Surpreende este novo projecto, demolidor de um outro apresentado pela Câmara Municipal do Porto apenas três anos antes. No palacete da Quinta da Macieirinha, com uma magnífica vista sobre o Douro, antiga casa de campo da família Ferreira Pinto Basto (negociantes e industriais portuenses), reconstituíam-se espaços deste período e um episódio singular e dos mais marcantes na história da cidade, dado que foi morada de exílio do rei da Sardenha-Piemonte, Carlos Alberto de Sabóia-Carignano, em 1849, após a derrota na batalha de Novara contra o Império Austríaco.
Na verdade, quem hoje visita o palacete apercebe-se da destruição do projecto (re)apresentado em 2018, pois desapareceram as portadas de madeira interiores das janelas e a pintura de “fingido” das paredes das escadas, técnica normalmente utilizada no século XIX. Estas preciosas intervenções na “escaiola” – acabamento dado a paredes, revestidas de estuque que imitavam o mármore polido – deram lugar a uma pintura monocromática que tudo uniformizou, de modo aparentemente irreversível. Retiradas portadas e cortinados, ainda se mantêm as obras de Jean-Baptiste Pillement (1728-1808), pintor e decorador francês, com uma pintura de delicadas representações da natureza e que muito influenciaram os artistas portugueses do século XIX.
Em 1972 a Câmara Municipal do Porto decidiu aqui instalar o Museu Romântico, recriando os espaços de uma casa de Oitocentos, ligada ao gosto das burguesias nortenhas, quer através de peças e mobiliário original, quer através de algumas réplicas, em espaços que se baseavam nos desenhos, aguarelas e documentos da época referentes a estes espaços intimistas.
Em 2018, com verbas comunitárias, alterou-se o percurso do Museu, apresentaram-se textos sobre a história da casa e recuperaram-se muitas obras, como o processo técnico de escaiola, na escadaria, com intervenções de conservadores-restauradores. Ora, a presente “reconfiguração” altera a ideia inicial deste projecto. Sendo um Museu recuperado com dinheiros comunitários, com verbas de meio milhão de euros, questiona-se o radicalismo da actual intervenção, e até a aceitação ou possibilidade legal desta opção, longe da proposta de 2018 e que o Presidente da Câmara tanto valorizou na sua inauguração.

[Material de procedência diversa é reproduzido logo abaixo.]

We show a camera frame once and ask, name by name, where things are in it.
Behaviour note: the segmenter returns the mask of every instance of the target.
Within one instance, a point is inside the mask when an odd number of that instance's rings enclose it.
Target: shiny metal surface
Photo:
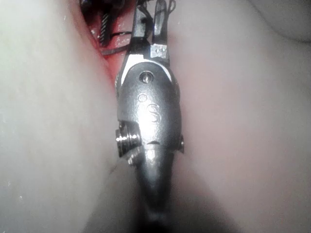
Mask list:
[[[116,78],[119,156],[136,168],[146,224],[169,226],[169,196],[174,153],[184,151],[178,83],[169,68],[168,10],[155,7],[153,41],[150,14],[138,0],[132,38]]]

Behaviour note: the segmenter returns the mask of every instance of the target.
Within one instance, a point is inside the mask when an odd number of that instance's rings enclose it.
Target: small hole
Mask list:
[[[152,74],[151,72],[145,71],[145,72],[142,72],[142,73],[141,73],[139,79],[140,79],[143,83],[147,84],[147,83],[152,82],[152,80],[154,79],[154,76],[153,76],[153,74]]]

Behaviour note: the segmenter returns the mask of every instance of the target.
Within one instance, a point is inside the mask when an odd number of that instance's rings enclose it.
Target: screw head
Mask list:
[[[179,150],[180,152],[182,152],[182,153],[185,152],[185,142],[184,142],[184,137],[183,137],[183,135],[181,135],[181,137],[180,137],[180,142],[179,142],[179,148],[178,148],[178,150]]]
[[[140,74],[139,79],[143,83],[148,84],[152,82],[152,80],[154,79],[154,75],[149,71],[144,71]]]

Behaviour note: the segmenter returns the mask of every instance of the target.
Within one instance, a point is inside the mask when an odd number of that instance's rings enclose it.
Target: pale skin
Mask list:
[[[0,233],[131,232],[108,72],[121,57],[100,58],[78,1],[2,1],[0,21]],[[303,0],[177,2],[176,232],[310,231],[310,25]]]

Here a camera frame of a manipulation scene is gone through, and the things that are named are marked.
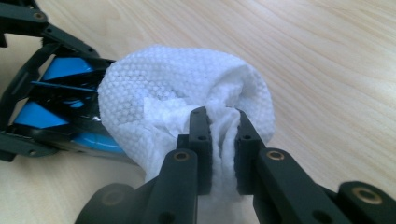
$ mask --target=table surface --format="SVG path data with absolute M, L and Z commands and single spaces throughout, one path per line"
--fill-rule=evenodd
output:
M 238 55 L 272 93 L 269 147 L 286 149 L 329 189 L 359 180 L 396 198 L 394 1 L 37 2 L 52 24 L 105 58 L 153 44 Z M 40 46 L 16 35 L 7 42 L 0 92 Z M 0 162 L 0 223 L 72 223 L 104 185 L 143 181 L 140 168 L 122 162 L 66 152 L 17 157 Z

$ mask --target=screw hole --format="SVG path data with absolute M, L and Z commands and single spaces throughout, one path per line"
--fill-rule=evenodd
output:
M 174 155 L 174 158 L 177 161 L 186 161 L 189 159 L 189 157 L 189 154 L 186 152 L 178 152 Z
M 283 161 L 285 159 L 285 156 L 278 151 L 267 152 L 267 157 L 274 161 Z
M 323 211 L 314 211 L 312 213 L 312 216 L 320 223 L 325 223 L 325 224 L 332 223 L 332 218 Z
M 377 193 L 373 192 L 370 189 L 363 187 L 356 187 L 352 189 L 352 193 L 360 200 L 364 201 L 365 203 L 370 203 L 370 204 L 382 203 L 381 196 L 379 196 Z
M 38 13 L 38 12 L 33 14 L 33 17 L 35 17 L 38 20 L 43 20 L 44 19 L 44 15 L 41 14 L 41 13 Z
M 119 189 L 113 189 L 106 192 L 106 194 L 102 197 L 102 203 L 107 206 L 114 206 L 122 202 L 124 197 L 124 192 Z
M 163 212 L 158 216 L 160 224 L 172 224 L 175 222 L 175 215 L 170 212 Z

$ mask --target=textured wipe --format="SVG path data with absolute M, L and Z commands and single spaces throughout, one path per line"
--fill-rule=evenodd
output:
M 233 140 L 241 109 L 264 143 L 274 133 L 270 93 L 243 60 L 210 49 L 154 46 L 113 63 L 99 87 L 101 119 L 129 157 L 155 177 L 190 112 L 206 106 L 213 138 L 213 186 L 200 198 L 199 223 L 240 223 Z

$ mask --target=wooden table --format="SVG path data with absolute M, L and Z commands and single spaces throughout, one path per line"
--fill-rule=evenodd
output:
M 329 189 L 360 180 L 396 198 L 396 4 L 371 2 L 38 4 L 52 24 L 105 58 L 153 44 L 240 56 L 272 93 L 270 147 L 286 149 Z M 37 38 L 7 40 L 9 48 L 0 49 L 1 91 L 39 48 Z M 136 166 L 71 153 L 0 162 L 0 223 L 72 223 L 99 188 L 113 182 L 138 187 L 143 179 Z

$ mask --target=black plastic bracket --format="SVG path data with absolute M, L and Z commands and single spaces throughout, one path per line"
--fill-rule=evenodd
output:
M 237 190 L 241 195 L 252 195 L 255 186 L 256 160 L 259 151 L 265 148 L 265 145 L 245 112 L 240 111 L 240 114 L 234 157 Z
M 10 157 L 12 154 L 14 157 L 16 154 L 25 157 L 43 157 L 55 154 L 58 149 L 39 144 L 32 139 L 0 133 L 0 151 L 3 151 L 3 155 L 5 155 L 4 158 L 0 157 L 0 159 L 12 161 L 14 159 Z
M 190 133 L 181 134 L 177 148 L 188 148 L 198 156 L 198 194 L 208 194 L 212 186 L 212 137 L 206 108 L 199 107 L 190 113 Z
M 43 46 L 48 43 L 61 44 L 58 55 L 99 57 L 94 48 L 50 24 L 35 1 L 13 3 L 0 1 L 0 47 L 7 46 L 5 34 L 29 35 L 43 37 Z
M 283 223 L 350 223 L 286 151 L 262 149 L 256 166 Z M 258 219 L 263 223 L 267 217 Z
M 369 184 L 343 183 L 335 202 L 353 223 L 396 223 L 396 202 Z
M 169 152 L 159 175 L 137 190 L 112 184 L 84 206 L 77 224 L 196 223 L 197 156 L 188 149 Z

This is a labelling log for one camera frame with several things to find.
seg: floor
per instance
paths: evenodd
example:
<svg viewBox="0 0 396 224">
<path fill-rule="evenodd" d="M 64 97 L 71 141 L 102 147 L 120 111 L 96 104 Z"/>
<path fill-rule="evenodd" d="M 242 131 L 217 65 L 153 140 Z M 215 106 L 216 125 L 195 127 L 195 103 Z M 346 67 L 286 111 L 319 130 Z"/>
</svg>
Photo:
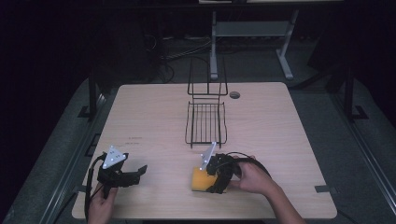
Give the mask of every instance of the floor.
<svg viewBox="0 0 396 224">
<path fill-rule="evenodd" d="M 230 39 L 221 42 L 219 67 L 226 68 L 229 82 L 284 82 L 293 87 L 317 74 L 307 66 L 315 41 L 293 40 L 287 53 L 293 80 L 283 77 L 275 49 L 282 39 Z M 202 46 L 205 39 L 165 40 L 168 56 Z M 160 66 L 151 83 L 187 83 L 190 62 L 199 73 L 207 71 L 207 50 L 186 54 Z M 331 220 L 307 220 L 307 223 L 396 223 L 396 211 L 377 178 L 378 169 L 368 161 L 375 156 L 391 186 L 396 185 L 396 131 L 375 105 L 366 88 L 355 80 L 354 105 L 360 105 L 368 119 L 350 122 L 342 101 L 344 91 L 326 92 L 330 77 L 324 77 L 299 90 L 290 89 L 291 98 L 317 157 L 323 176 L 332 190 L 338 215 Z M 95 150 L 94 143 L 106 123 L 106 117 L 122 80 L 102 90 L 94 120 L 79 118 L 88 105 L 88 81 L 81 83 L 64 111 L 40 158 L 35 164 L 4 223 L 84 223 L 71 216 L 74 191 L 82 183 Z M 111 223 L 158 221 L 112 220 Z M 276 223 L 275 220 L 264 220 Z"/>
</svg>

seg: table
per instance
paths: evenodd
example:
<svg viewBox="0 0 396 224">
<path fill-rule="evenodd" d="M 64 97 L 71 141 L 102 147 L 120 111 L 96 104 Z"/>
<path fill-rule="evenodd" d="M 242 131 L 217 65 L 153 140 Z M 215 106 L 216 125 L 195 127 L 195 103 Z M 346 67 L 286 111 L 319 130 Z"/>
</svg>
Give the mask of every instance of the table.
<svg viewBox="0 0 396 224">
<path fill-rule="evenodd" d="M 342 2 L 343 0 L 247 0 L 247 4 L 255 5 L 259 3 L 319 3 L 319 2 Z M 230 4 L 232 1 L 213 1 L 200 0 L 201 4 Z M 286 51 L 289 46 L 291 35 L 293 33 L 294 24 L 297 21 L 299 10 L 294 9 L 288 21 L 217 21 L 216 11 L 212 16 L 212 44 L 210 51 L 210 76 L 216 80 L 218 78 L 218 66 L 216 55 L 217 37 L 220 36 L 282 36 L 285 38 L 280 49 L 276 50 L 276 57 L 282 67 L 283 74 L 286 79 L 293 79 L 286 59 Z"/>
<path fill-rule="evenodd" d="M 337 212 L 304 128 L 283 83 L 229 83 L 239 99 L 222 96 L 228 140 L 218 153 L 255 155 L 304 218 L 333 218 Z M 147 164 L 140 184 L 120 189 L 114 218 L 262 219 L 275 215 L 266 199 L 238 189 L 224 194 L 191 191 L 193 166 L 209 146 L 185 142 L 187 84 L 121 86 L 93 155 L 109 146 L 130 156 L 123 172 Z M 92 185 L 96 185 L 98 167 Z M 84 218 L 84 193 L 73 217 Z"/>
</svg>

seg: dark background
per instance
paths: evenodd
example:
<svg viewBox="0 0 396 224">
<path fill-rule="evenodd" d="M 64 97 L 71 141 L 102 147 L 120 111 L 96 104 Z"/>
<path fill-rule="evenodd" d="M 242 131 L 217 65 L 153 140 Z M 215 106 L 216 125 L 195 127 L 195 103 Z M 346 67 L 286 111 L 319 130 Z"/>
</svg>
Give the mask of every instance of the dark background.
<svg viewBox="0 0 396 224">
<path fill-rule="evenodd" d="M 332 12 L 305 8 L 293 38 L 317 38 L 325 32 L 310 65 L 323 71 L 340 61 L 349 64 L 396 126 L 396 8 L 392 2 L 346 1 Z M 164 13 L 158 27 L 155 13 L 97 10 L 89 5 L 100 4 L 0 2 L 0 219 L 74 91 L 90 72 L 104 73 L 105 78 L 97 80 L 102 91 L 120 84 L 113 83 L 114 76 L 125 77 L 126 82 L 149 82 L 152 73 L 148 66 L 156 63 L 156 55 L 146 53 L 143 33 L 157 35 L 160 29 L 179 38 L 210 34 L 207 11 Z M 120 57 L 128 55 L 125 52 L 130 52 L 129 58 Z"/>
</svg>

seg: metal frame
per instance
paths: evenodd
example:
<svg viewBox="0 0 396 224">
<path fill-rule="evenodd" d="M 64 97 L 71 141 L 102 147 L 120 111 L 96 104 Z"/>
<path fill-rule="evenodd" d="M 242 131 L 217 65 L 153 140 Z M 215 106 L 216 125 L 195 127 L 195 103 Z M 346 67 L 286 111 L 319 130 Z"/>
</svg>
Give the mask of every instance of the metal frame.
<svg viewBox="0 0 396 224">
<path fill-rule="evenodd" d="M 293 10 L 289 21 L 217 21 L 216 11 L 213 11 L 210 78 L 216 80 L 219 77 L 216 57 L 216 38 L 218 36 L 284 36 L 285 42 L 280 49 L 276 50 L 276 56 L 279 59 L 285 78 L 288 80 L 293 79 L 293 74 L 285 55 L 298 13 L 298 9 Z"/>
</svg>

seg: wooden tabletop
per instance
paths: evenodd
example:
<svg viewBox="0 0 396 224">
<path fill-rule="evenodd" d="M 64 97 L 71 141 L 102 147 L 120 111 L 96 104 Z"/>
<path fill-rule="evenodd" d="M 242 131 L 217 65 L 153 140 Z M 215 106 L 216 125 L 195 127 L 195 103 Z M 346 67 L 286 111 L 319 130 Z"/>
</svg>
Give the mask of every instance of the wooden tabletop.
<svg viewBox="0 0 396 224">
<path fill-rule="evenodd" d="M 222 96 L 228 140 L 215 152 L 256 156 L 304 218 L 333 218 L 336 209 L 305 135 L 293 101 L 282 83 L 229 83 L 239 99 Z M 186 144 L 187 84 L 126 85 L 119 89 L 95 150 L 95 159 L 110 146 L 128 152 L 123 172 L 148 165 L 140 184 L 121 188 L 114 218 L 261 219 L 275 217 L 258 194 L 228 189 L 224 194 L 191 190 L 194 166 L 209 145 Z M 98 165 L 93 186 L 96 186 Z M 73 217 L 84 218 L 84 193 Z"/>
</svg>

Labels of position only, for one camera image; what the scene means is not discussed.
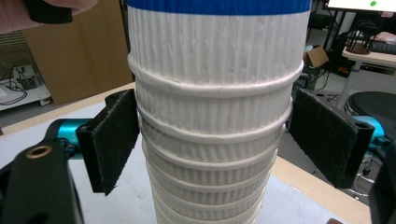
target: brass screw hole
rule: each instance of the brass screw hole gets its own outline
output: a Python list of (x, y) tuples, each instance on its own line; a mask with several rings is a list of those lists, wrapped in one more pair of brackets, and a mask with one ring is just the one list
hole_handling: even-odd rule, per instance
[(52, 151), (52, 147), (49, 146), (43, 146), (43, 147), (35, 147), (30, 149), (27, 153), (26, 153), (26, 157), (28, 159), (37, 159), (40, 157), (43, 157), (47, 154), (49, 154)]

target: stack of paper cups
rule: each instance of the stack of paper cups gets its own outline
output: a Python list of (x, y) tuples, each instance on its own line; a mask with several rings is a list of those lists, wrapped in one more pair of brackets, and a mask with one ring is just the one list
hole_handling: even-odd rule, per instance
[(310, 1), (128, 5), (158, 222), (254, 222), (303, 68)]

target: computer monitor
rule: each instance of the computer monitor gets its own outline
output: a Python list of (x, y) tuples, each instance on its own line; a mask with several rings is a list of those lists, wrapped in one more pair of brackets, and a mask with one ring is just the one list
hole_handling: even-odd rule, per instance
[(343, 11), (396, 12), (395, 0), (324, 0), (323, 7)]

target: desk
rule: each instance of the desk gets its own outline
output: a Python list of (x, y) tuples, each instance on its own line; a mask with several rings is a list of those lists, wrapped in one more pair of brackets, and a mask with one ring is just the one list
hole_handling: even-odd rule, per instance
[(349, 77), (346, 80), (346, 84), (343, 88), (343, 91), (340, 94), (340, 98), (336, 105), (338, 108), (343, 108), (344, 104), (347, 102), (350, 87), (357, 78), (358, 73), (361, 70), (362, 63), (374, 63), (374, 64), (396, 68), (396, 55), (392, 55), (392, 54), (371, 52), (366, 55), (361, 55), (361, 54), (354, 54), (348, 52), (346, 49), (344, 49), (343, 56), (347, 57), (350, 60), (356, 61), (356, 63), (352, 67), (352, 71), (349, 74)]
[[(127, 85), (114, 91), (130, 89), (133, 86)], [(103, 99), (114, 91), (6, 127), (6, 135), (0, 137), (0, 167), (12, 161), (21, 150), (40, 141), (54, 119), (92, 118), (105, 106)], [(154, 207), (148, 188), (149, 177), (139, 143), (125, 165), (118, 186), (108, 197), (92, 193), (83, 161), (70, 161), (69, 165), (86, 223), (155, 223)], [(371, 222), (370, 211), (366, 205), (277, 158), (257, 223), (314, 224), (326, 223), (330, 217), (345, 223)]]

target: person's hand
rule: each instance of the person's hand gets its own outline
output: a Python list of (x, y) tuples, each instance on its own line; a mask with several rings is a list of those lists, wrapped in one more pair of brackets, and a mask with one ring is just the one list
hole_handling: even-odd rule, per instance
[[(41, 25), (31, 21), (24, 0), (0, 0), (0, 34)], [(97, 0), (44, 0), (55, 7), (70, 7), (77, 15), (95, 6)]]
[(72, 14), (77, 15), (80, 12), (86, 11), (95, 6), (97, 0), (44, 0), (55, 7), (70, 7)]

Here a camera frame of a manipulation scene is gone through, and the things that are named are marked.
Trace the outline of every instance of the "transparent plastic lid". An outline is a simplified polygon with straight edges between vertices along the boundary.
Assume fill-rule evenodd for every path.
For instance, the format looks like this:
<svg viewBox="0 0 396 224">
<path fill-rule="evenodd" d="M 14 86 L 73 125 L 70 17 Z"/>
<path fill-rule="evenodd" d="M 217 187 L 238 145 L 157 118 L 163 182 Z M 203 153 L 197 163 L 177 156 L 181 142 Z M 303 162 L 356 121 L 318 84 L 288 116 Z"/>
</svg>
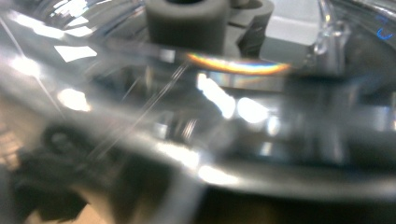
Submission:
<svg viewBox="0 0 396 224">
<path fill-rule="evenodd" d="M 393 201 L 395 3 L 230 2 L 0 5 L 0 162 L 16 195 L 73 192 L 108 223 L 190 223 L 213 188 Z M 148 198 L 146 216 L 95 205 L 123 191 Z M 46 217 L 32 207 L 21 219 Z"/>
</svg>

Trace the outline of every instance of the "white surface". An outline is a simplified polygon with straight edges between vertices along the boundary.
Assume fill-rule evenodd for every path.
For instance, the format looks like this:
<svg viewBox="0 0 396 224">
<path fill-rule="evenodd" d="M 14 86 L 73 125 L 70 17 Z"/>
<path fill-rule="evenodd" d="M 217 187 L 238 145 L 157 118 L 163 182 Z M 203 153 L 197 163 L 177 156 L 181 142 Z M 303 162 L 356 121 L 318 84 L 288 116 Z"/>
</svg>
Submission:
<svg viewBox="0 0 396 224">
<path fill-rule="evenodd" d="M 318 38 L 321 17 L 316 0 L 272 0 L 275 10 L 265 35 L 311 46 Z"/>
</svg>

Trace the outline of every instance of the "dark object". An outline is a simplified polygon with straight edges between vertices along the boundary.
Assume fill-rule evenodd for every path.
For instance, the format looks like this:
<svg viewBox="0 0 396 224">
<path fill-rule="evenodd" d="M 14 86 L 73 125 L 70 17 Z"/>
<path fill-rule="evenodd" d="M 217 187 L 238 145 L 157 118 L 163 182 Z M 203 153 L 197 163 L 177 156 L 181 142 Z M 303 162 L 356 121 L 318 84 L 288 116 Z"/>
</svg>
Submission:
<svg viewBox="0 0 396 224">
<path fill-rule="evenodd" d="M 150 39 L 161 45 L 222 54 L 228 8 L 226 0 L 148 0 Z"/>
</svg>

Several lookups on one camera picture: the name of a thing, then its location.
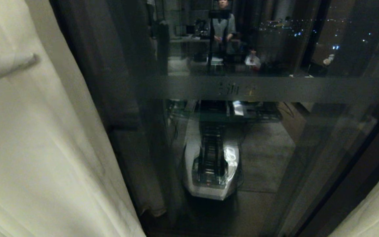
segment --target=cable
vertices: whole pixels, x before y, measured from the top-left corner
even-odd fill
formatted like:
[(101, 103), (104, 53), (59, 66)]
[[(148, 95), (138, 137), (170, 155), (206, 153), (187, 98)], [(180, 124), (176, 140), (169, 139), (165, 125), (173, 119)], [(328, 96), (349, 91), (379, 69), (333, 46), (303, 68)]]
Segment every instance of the cable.
[(283, 108), (281, 107), (277, 107), (278, 109), (281, 109), (282, 111), (284, 111), (286, 114), (288, 114), (290, 117), (294, 118), (295, 117), (295, 114), (293, 113), (293, 111), (291, 110), (291, 108), (288, 106), (288, 104), (286, 104), (286, 102), (283, 102), (283, 104), (286, 105), (286, 107), (289, 109), (290, 113), (287, 112), (286, 110), (284, 110)]

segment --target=curtain fold
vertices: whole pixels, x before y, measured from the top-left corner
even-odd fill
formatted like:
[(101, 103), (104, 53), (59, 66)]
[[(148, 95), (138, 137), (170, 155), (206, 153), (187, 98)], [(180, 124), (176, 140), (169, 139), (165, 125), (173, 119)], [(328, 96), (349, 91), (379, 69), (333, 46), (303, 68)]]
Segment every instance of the curtain fold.
[(144, 236), (108, 137), (48, 1), (0, 1), (0, 236)]

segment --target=person
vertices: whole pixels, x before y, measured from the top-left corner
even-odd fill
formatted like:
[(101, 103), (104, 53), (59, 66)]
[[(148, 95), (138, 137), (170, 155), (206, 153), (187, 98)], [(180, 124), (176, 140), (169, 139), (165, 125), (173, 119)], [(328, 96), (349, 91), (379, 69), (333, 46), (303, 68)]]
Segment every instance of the person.
[[(218, 0), (220, 10), (225, 10), (229, 5), (229, 0)], [(224, 45), (227, 45), (227, 52), (230, 51), (230, 39), (236, 34), (235, 16), (230, 14), (229, 19), (213, 19), (213, 28), (215, 29), (215, 43), (213, 44), (213, 52), (224, 51)]]

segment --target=gray shirt
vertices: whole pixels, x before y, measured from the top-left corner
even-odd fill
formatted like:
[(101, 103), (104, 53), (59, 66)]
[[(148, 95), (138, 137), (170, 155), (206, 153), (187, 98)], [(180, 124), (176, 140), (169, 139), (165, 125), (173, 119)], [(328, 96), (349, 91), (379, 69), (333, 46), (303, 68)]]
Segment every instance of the gray shirt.
[[(233, 14), (230, 14), (230, 18), (227, 19), (213, 19), (213, 27), (215, 28), (215, 36), (223, 38), (223, 41), (226, 40), (226, 37), (229, 34), (236, 34), (236, 28), (235, 28), (235, 16)], [(226, 47), (226, 51), (230, 53), (232, 51), (231, 44), (228, 43)], [(213, 42), (213, 52), (219, 51), (219, 44), (215, 41)]]
[[(225, 20), (222, 19), (219, 22), (219, 19), (213, 19), (213, 27), (215, 28), (215, 36), (217, 37), (227, 37), (228, 34), (236, 34), (236, 28), (235, 28), (235, 16), (233, 14), (230, 14), (230, 19)], [(224, 36), (225, 29), (227, 28), (227, 35)]]

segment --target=glass door
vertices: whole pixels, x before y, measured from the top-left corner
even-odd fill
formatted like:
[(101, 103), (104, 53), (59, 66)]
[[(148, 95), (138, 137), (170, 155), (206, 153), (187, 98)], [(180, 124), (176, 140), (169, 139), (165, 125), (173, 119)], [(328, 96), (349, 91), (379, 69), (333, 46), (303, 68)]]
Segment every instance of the glass door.
[(379, 124), (378, 0), (52, 2), (149, 236), (295, 235)]

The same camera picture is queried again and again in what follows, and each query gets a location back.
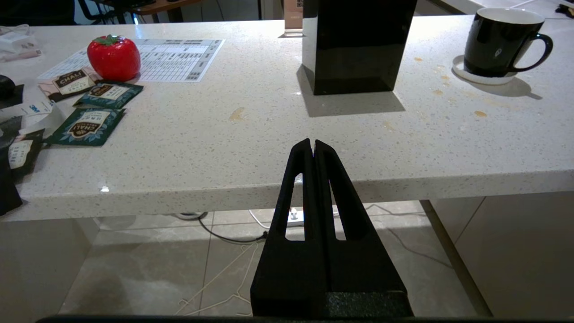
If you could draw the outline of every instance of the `power strip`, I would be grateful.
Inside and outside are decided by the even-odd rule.
[[[290,226],[303,226],[304,216],[303,211],[297,211],[294,207],[291,208],[289,212],[289,217],[287,218],[287,227]]]

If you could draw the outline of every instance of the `black mug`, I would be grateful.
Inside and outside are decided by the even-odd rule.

A partir de 2018, o Museu Romântico da Quinta da Macieirinha tornou-se o museu municipal mais visitado, justificando, assim, o esforço e as avultadas verbas comunitárias. Paradoxalmente, o "director artístico" pretende agora revelar o espaço como “produto cultural”, inscrevendo-o num conjunto de "produtos culturais" que se apresentarão intervencionados. Alude aos Museus municipais, como a Casa Marta Ortigão Sampaio, onde se exibirão obras de gosto romântico. Estas peças estavam expostas no Museu Romântico da Quinta da Macieirinha e foram recentemente deslocadas para as reservas daquele Museu. Acrescenta ainda o "director artístico" que as obras se poderão observar nas várias extensões do Museu da Cidade. Assim, dispersa-se um espólio e uma colecção, certamente registada e inventariada. Mais grave ainda é o facto de esta dispersão incluir peças doadas e/ou depositadas propositadamente para a constituição do Museu Romântico, que agora deixou de existir como tal.
O espaço deste Museu transformou-se em “espaço performativo”, por o "director artístico" estar convencido que “não era possível prolongar mais a visão que ali se perpetuava e teve o seu tempo de existência”. Assim, supõe-se que haverá um fundamento legal para esta alteração radical de um projecto tão recente, que teve a concordância do Presidente da Câmara do Porto. O director artístico argumenta com um “distanciamento social (…) uma inacessibilidade aos visitantes” devido à existência de baias, mas isso sucede em muitos museus nacionais e internacionais, com o objectivo de salvaguardar as peças.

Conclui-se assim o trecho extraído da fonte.